What to do
Please return the lines of the data that contain "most".

Records contained in a dataset
──────

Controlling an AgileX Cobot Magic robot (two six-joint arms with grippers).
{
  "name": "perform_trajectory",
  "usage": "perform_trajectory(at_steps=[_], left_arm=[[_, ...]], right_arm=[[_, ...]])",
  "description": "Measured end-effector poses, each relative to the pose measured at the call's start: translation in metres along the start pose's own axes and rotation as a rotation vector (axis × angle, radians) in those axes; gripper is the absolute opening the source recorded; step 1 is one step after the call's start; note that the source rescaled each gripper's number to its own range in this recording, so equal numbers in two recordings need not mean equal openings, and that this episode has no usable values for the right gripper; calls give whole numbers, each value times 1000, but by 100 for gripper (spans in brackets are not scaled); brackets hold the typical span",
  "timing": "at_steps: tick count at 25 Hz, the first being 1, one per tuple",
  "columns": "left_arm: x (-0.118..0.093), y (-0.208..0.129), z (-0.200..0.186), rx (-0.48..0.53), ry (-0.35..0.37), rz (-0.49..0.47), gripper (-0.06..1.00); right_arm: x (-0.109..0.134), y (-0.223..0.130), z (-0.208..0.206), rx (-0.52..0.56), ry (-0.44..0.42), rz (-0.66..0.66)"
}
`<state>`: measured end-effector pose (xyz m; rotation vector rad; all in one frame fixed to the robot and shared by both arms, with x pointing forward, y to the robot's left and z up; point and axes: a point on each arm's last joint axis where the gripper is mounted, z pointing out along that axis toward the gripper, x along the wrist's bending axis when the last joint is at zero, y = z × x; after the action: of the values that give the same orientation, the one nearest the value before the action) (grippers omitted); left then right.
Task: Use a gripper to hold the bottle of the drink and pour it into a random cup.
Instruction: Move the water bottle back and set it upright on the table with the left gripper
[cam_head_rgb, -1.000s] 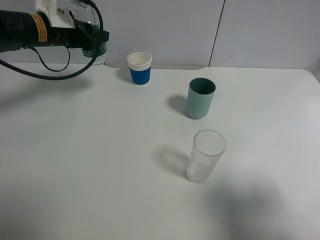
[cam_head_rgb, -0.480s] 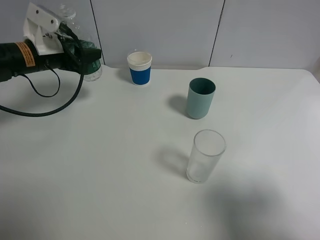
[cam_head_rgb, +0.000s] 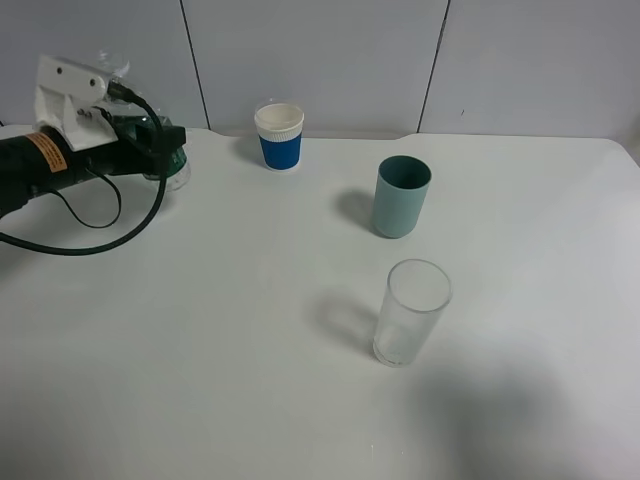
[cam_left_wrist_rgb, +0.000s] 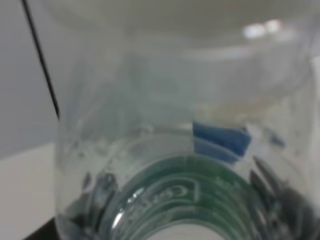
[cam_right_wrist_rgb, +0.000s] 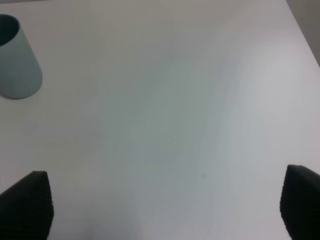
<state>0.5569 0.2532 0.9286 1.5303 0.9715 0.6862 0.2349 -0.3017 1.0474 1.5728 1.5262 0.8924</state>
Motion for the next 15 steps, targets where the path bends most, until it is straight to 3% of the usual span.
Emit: perform_trajectory(at_steps=[6, 15], left_arm=[[4, -28, 0, 51, 49, -42, 7], [6, -48, 5, 52, 44, -24, 7]], right_arm=[[0, 0, 0, 0, 0, 0], [0, 0, 0, 0, 0, 0]])
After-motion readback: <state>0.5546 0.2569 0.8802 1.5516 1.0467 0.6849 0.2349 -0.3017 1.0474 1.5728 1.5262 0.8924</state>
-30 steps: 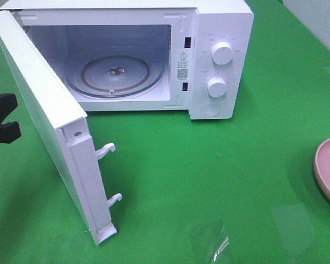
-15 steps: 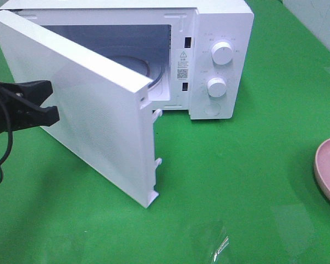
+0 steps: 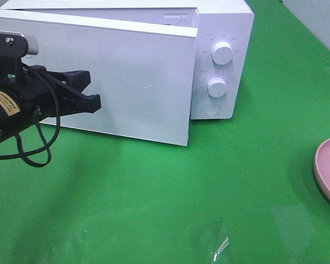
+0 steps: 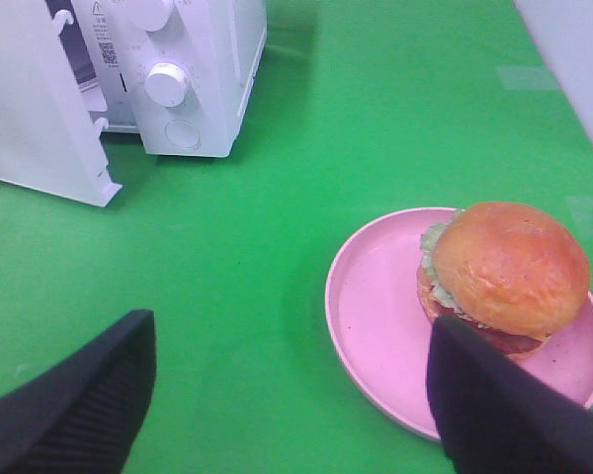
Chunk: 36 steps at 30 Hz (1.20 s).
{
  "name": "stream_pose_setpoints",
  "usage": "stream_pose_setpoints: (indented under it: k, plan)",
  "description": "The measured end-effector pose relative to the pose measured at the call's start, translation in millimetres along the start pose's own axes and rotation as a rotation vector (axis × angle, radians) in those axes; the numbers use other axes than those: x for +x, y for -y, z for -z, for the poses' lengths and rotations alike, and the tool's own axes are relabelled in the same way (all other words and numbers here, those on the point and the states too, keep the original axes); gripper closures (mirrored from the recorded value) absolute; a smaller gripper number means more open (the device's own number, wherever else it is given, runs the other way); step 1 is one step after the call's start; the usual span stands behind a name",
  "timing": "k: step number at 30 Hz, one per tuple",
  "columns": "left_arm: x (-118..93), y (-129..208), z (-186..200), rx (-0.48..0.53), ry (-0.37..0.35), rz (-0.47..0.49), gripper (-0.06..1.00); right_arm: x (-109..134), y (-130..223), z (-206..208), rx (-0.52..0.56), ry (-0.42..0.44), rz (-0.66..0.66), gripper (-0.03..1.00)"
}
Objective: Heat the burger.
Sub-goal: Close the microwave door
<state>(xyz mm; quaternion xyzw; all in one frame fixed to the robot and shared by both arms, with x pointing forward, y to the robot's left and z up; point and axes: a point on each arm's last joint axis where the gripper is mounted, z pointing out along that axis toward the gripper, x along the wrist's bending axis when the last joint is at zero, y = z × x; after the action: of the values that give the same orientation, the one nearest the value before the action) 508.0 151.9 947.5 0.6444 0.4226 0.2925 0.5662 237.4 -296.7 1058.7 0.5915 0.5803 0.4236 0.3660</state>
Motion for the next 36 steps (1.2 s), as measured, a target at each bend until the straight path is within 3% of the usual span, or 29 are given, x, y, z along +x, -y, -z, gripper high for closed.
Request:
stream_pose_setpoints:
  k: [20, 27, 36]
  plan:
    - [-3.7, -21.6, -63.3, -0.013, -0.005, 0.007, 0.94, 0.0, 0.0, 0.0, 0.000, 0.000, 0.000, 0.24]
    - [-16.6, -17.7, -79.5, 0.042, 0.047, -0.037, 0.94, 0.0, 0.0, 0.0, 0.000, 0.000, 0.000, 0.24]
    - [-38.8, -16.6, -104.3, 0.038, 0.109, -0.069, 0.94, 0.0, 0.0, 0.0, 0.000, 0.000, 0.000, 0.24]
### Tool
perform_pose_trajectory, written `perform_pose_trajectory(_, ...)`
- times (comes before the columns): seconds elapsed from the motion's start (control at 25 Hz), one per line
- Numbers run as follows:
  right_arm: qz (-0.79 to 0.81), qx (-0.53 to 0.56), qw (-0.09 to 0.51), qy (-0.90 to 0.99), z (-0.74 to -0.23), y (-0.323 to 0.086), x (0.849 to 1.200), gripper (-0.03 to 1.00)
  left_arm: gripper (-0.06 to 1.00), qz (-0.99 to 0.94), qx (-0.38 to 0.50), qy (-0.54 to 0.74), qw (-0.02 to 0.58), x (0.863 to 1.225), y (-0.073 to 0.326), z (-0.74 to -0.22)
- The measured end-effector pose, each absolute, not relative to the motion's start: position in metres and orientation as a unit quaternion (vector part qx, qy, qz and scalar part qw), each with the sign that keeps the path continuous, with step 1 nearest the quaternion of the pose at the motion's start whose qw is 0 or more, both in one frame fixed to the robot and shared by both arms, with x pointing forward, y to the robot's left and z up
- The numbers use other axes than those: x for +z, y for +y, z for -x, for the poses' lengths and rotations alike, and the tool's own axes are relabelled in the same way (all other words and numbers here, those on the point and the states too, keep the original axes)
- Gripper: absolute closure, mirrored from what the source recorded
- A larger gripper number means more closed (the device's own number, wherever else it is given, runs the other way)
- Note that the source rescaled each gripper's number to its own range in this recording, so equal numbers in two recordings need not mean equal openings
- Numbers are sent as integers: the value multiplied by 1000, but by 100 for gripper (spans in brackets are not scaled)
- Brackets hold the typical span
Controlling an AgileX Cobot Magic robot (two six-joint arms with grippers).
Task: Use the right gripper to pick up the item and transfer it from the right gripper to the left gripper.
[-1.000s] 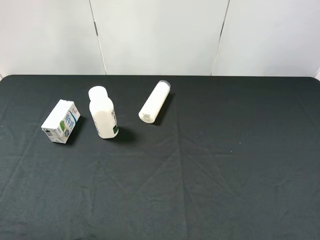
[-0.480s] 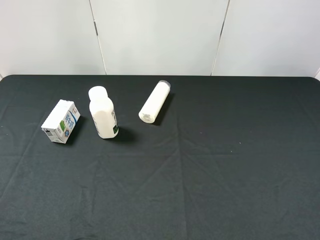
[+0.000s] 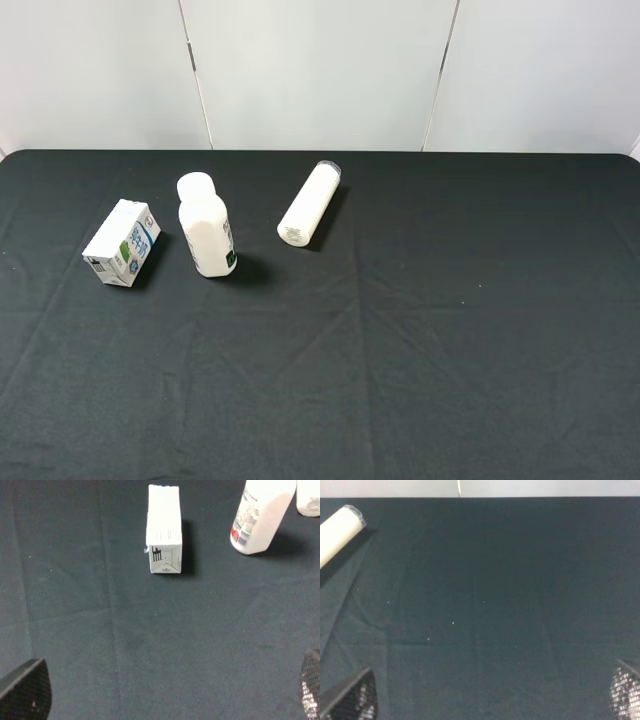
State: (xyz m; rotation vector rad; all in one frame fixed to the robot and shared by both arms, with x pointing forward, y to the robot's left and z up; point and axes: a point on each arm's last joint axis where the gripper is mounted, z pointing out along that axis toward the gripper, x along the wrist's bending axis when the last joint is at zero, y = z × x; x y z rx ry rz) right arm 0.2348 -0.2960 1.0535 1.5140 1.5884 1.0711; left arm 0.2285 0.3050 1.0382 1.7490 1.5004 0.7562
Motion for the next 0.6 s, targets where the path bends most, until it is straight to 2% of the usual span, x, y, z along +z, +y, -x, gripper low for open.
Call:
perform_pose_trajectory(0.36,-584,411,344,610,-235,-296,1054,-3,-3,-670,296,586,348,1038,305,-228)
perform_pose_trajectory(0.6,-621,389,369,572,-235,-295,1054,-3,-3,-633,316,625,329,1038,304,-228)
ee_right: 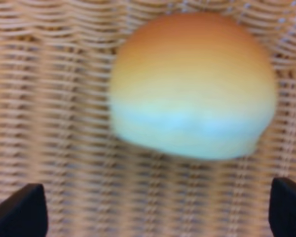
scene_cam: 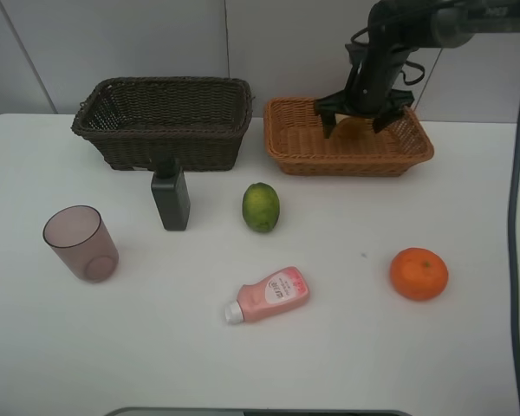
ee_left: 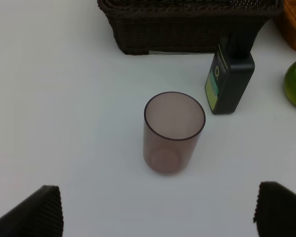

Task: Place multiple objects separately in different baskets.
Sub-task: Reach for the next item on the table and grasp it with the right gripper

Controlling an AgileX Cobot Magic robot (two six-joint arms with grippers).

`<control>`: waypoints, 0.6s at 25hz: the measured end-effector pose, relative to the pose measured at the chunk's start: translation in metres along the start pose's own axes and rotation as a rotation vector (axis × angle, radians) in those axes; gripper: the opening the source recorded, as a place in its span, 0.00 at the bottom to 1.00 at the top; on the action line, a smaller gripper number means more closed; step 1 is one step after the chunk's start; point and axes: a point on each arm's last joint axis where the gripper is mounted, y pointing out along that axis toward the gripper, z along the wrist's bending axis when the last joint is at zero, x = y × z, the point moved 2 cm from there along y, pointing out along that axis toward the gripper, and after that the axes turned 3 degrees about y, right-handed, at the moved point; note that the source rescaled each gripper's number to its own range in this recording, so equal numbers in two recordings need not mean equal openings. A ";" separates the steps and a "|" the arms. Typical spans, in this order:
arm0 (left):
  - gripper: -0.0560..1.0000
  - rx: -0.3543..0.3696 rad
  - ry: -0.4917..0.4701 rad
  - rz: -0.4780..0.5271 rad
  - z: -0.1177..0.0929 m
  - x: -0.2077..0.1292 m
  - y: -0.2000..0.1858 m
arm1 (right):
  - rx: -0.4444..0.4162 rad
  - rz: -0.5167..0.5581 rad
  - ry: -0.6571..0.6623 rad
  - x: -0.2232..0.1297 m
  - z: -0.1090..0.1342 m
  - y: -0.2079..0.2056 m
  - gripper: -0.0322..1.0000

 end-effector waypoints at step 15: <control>1.00 0.000 0.000 0.000 0.000 0.000 0.000 | 0.098 0.127 -0.104 -0.060 0.081 -0.082 1.00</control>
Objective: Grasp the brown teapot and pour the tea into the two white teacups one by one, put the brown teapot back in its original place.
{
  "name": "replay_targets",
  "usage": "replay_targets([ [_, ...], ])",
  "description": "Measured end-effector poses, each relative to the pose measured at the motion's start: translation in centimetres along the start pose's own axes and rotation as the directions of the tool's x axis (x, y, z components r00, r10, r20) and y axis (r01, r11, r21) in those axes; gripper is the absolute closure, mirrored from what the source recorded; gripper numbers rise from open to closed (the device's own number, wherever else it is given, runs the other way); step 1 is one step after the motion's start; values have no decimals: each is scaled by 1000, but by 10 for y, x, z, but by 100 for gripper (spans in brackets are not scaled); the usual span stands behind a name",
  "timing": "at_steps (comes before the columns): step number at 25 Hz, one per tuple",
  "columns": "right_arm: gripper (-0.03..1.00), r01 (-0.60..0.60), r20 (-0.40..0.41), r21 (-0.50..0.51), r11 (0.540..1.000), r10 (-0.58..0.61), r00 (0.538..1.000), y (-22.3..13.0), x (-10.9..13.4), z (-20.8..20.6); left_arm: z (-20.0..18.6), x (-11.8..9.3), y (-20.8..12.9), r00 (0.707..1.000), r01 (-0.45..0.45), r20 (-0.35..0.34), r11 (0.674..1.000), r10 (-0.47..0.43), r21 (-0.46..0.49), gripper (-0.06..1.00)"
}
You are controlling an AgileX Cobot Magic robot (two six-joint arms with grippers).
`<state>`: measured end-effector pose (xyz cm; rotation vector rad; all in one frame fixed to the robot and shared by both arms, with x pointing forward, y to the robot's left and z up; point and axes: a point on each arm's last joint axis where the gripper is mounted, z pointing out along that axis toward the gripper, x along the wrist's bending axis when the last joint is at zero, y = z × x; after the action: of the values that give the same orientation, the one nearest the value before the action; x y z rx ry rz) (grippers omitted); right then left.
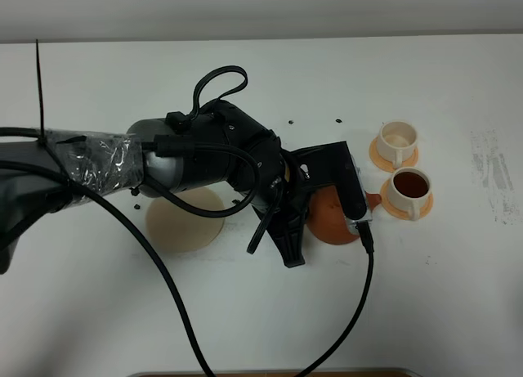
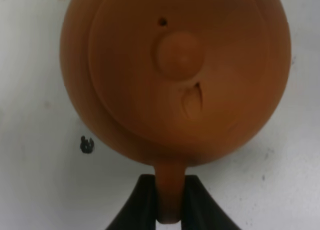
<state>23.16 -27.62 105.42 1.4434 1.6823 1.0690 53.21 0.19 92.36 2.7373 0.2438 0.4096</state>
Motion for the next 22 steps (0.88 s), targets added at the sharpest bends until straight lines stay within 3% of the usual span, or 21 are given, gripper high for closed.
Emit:
replay_targets([
  [10,74,0,0,0,1000,0,1000,0,0,0,12,-2,-5,1000,21,12,999,-22,24,82],
  [16,74,0,0,0,1000,0,1000,0,0,0,-5,2,0,1000,16,-11,1000,-16,-6,82],
  [22,74,0,0,0,1000,0,1000,0,0,0,-28,28,5,998,18,-67,1000,-19,-21,82],
])
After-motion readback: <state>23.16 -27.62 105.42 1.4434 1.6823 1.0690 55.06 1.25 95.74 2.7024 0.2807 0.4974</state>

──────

The answer
Motion for the next 15 steps, targets where the path bends most, until it is straight to 3% of the usual span.
Motion for the next 0.6 s, targets where the path bends most, until it is straight to 2% of the usual span, x, y, z along +z, +y, -x, gripper low for open.

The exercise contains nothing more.